Stored data

______

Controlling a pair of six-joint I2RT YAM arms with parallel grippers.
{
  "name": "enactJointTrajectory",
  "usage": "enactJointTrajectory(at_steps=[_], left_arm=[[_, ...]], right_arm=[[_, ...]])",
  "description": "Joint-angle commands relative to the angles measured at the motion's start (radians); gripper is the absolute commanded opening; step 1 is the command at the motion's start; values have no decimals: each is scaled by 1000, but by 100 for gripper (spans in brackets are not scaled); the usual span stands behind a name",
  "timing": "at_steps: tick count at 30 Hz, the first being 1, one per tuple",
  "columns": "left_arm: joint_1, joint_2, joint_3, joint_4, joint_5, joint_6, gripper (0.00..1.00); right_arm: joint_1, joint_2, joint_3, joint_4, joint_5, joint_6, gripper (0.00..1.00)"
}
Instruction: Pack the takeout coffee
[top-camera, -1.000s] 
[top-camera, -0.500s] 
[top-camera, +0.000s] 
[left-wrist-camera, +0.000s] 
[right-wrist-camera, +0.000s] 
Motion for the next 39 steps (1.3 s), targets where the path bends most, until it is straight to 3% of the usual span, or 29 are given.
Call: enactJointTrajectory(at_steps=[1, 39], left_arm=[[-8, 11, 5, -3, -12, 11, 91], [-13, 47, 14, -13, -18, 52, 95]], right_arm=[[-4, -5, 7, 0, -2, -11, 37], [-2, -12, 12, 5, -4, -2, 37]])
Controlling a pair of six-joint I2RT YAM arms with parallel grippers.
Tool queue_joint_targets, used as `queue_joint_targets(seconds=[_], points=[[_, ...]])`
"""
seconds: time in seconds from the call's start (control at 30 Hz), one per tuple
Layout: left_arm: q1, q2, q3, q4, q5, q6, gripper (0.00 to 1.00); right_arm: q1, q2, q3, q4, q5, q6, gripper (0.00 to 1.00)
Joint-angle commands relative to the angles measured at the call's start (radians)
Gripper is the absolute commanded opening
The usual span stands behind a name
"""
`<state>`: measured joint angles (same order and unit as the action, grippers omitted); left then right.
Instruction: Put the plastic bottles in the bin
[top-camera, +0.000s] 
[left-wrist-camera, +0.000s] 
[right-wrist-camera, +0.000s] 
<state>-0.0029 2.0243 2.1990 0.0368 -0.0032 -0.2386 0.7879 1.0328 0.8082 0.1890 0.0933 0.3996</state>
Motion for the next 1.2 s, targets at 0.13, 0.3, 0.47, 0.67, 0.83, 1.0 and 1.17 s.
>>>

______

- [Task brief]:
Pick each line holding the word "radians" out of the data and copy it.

- [Response box]:
  "description": "Joint-angle commands relative to the angles measured at the motion's start (radians); gripper is the absolute commanded opening; step 1 is the command at the motion's start; values have no decimals: each is scaled by 1000, but by 100 for gripper (spans in brackets are not scaled); the usual span stands behind a name",
Joint-angle commands relative to the angles measured at the call's start (radians)

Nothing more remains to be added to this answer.